Du tabac, un bon bouquin, un carnet, une souris et un énorme pot de glace.
Avec ça, on fait beaucoup.
On peut par exemple dire à sa belle-mère que son rôti est dégueulasse,
qu'elle est d'une bêtise aussi abyssale que le décolleté de sa pouffiasse de
fille et que d'ailleurs, le chiard de celle-ci ressemble plus à un petit rat
rose et glabre qu'à la huitième merveille du monde. Une fois la pensée réelle
exprimée :
- sortir fumer une cigarette pour se calmer (substituts envisageables : bière
/ whisky / absinthe / cannabis ─ illégal en France mais êtes-vous certain que
vous ne serez pas à Amsterdam après quelques bouffées ?).
- rentrer chez soi pour exprimer tout le ressentiment excédentaire sur un
carnet (s.e. : papier à lettre / cahier de brouillon).
- bouder en lisant l'excellent livre de Jacques Abeille (s.e. : Roger Zelazny
/ Philip K. Dick / Lewis Carroll / Tolkien).
- recevoir un coup de téléphone annonciateur d'un célibat nouveau mais ne
paniquons pas puisque c'est là qu'intervient l'énorme pot de glace ! (s.e. :
plaquette de chocolat noir à la pâte d'amande / pot de crème de marron /
boisson chaude / tube de lait concentré sucré / tout aliment décadent).
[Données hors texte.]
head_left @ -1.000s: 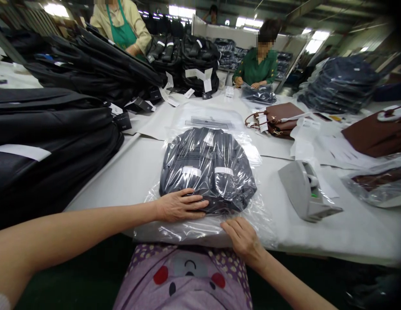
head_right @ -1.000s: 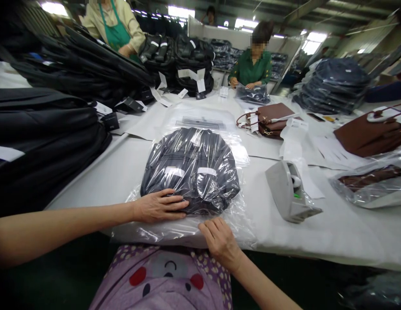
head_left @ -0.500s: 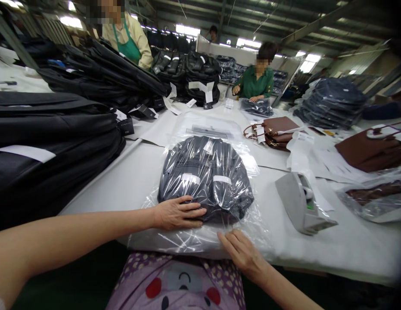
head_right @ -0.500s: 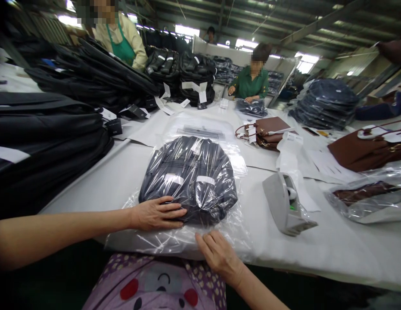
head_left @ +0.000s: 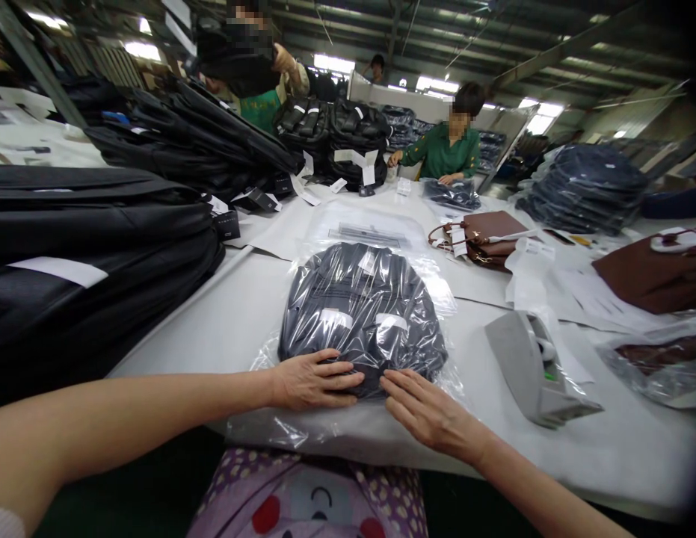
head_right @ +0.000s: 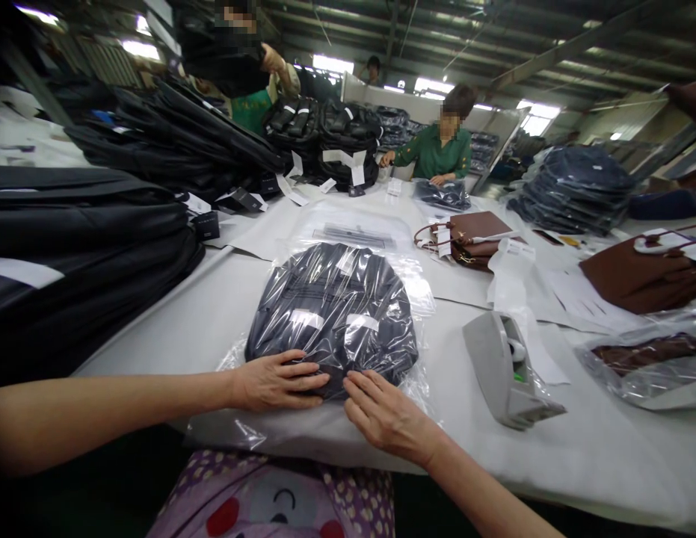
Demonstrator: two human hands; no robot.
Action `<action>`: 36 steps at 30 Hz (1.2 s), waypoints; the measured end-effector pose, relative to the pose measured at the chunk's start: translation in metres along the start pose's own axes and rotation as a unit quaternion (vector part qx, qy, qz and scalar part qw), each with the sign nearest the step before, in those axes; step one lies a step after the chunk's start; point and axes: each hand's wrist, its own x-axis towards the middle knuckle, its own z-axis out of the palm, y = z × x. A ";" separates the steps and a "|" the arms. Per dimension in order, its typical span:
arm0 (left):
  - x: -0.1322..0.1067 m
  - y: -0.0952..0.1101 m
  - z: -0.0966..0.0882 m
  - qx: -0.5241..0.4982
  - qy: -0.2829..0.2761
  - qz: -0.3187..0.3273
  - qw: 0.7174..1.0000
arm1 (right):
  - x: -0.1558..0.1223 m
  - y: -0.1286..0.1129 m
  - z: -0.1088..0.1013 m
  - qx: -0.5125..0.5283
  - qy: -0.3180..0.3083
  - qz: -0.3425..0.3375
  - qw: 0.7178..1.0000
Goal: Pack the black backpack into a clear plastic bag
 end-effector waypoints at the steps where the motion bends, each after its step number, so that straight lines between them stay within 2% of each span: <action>1: 0.000 0.000 0.000 0.010 0.002 0.002 1.000 | 0.000 0.002 0.002 0.008 0.001 0.003 1.000; 8: -0.005 0.001 0.000 0.061 0.077 0.033 0.995 | -0.007 0.003 0.021 0.096 0.063 0.068 0.991; 13: -0.009 0.002 -0.016 0.027 0.022 0.027 0.999 | -0.009 0.002 0.026 0.100 0.090 0.071 0.988; 14: -0.008 0.005 -0.021 0.012 0.010 0.005 1.000 | -0.009 0.002 0.027 0.099 0.095 0.072 0.988; 16: -0.005 0.016 -0.029 -0.048 -0.009 -0.082 0.995 | -0.008 0.001 0.027 0.095 0.104 0.078 0.987; 19: 0.000 0.044 -0.033 -0.148 -0.002 -0.236 0.960 | -0.006 0.000 0.026 0.090 0.120 0.090 0.985; 22: 0.002 0.069 -0.020 -0.134 0.034 -0.312 0.940 | -0.004 -0.002 0.025 0.089 0.134 0.098 0.982; 24: 0.001 0.076 -0.007 -0.088 0.065 -0.340 0.934 | -0.003 -0.002 0.025 0.090 0.141 0.102 0.981; 27: -0.002 0.071 0.006 -0.031 0.123 -0.326 0.937 | -0.003 -0.002 0.025 0.092 0.151 0.102 0.979; 31: -0.006 0.056 -0.002 0.014 0.169 -0.272 0.947 | -0.005 -0.002 0.027 0.092 0.162 0.110 0.976; 36: -0.004 0.045 -0.013 -0.003 0.137 -0.251 0.958 | -0.006 -0.001 0.028 0.081 0.174 0.118 0.974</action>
- aller sur internet se trouver un nouveau conjoint / des films pornos / des
lieux d'expression de la frustration.
Tout cela n'a pas l'air très constructif, me direz-vous... L'aspect
apparemment rébarbatif de votre nouvelle vie ─ puisque tout lecteur qui se
respecte est un esclave qui par définition n'a aucune jugeote et exécute tout
ce que le sacro-saint auteur attend de lui ─ l'aspect rébarbatif de votre
nouvelle vie, disais-je, ne doit pas vous arrêter ! Que vous soyez refroidis,
c'est bien normal ; vous le serez si ce n'est pas déjà le cas et c'est
justement l'enseignement prodigieux de sagesse que nous délivrent ces objet de
consommation, de confort, de réconfort. Être froid, vivre au froid, mais être
libre de dire ce que l'on pense : voilà le modus vivendi du
surhomme du jour d'aujourd'hui, i.e. celui qui sait déjouer
le péril de l'hypocrisie.
Cette logique repose sur un double constat : si les progrès de la
technologie ─ et avec elle du marketing ─ ont considérablement humanisé les
objets, les Hommes se sont symétriquement réifiés sous la pression du
politiquement correct et des grandes peurs telles que celle du SIDA ou celle du
chômage. Avec les mots d'ordre «Travaille !» et «Laisse pas traîner ta bite
n'importe où !» ont imprimé en chacun des règles dont le contournement a pour
conséquence une mort lente et douloureuse, qu'elle soit sociale ou physique.
Or, ces impératifs qui relevaient a priori du simple bon sens face à
ces deux menaces réelles ont évolué dans le sens d'un dédoublement symbolique /
réel dont on observe les effets au quotidien : même en situation de stabilité
financière, l'oisiveté suscite la culpabilité et même en cas de certitude quant
à la santé de partenaires sexuels, le mélange des corps est considéré avec
suspicion. A contrario, l'activité, même absurde, rassure et l'Amour
légitime parfois davantage une relation sexuelle non-protégée qu'un bilan de
santé en bonne et due forme ! C'est qu'en pénétrant le monde des symboles, ces
deux craintes ont pris une dimension morale qui déborde complètement les
limites de leur utilité. De la recommandation, on passe alors au commandement
et du risque on passe à la transgression.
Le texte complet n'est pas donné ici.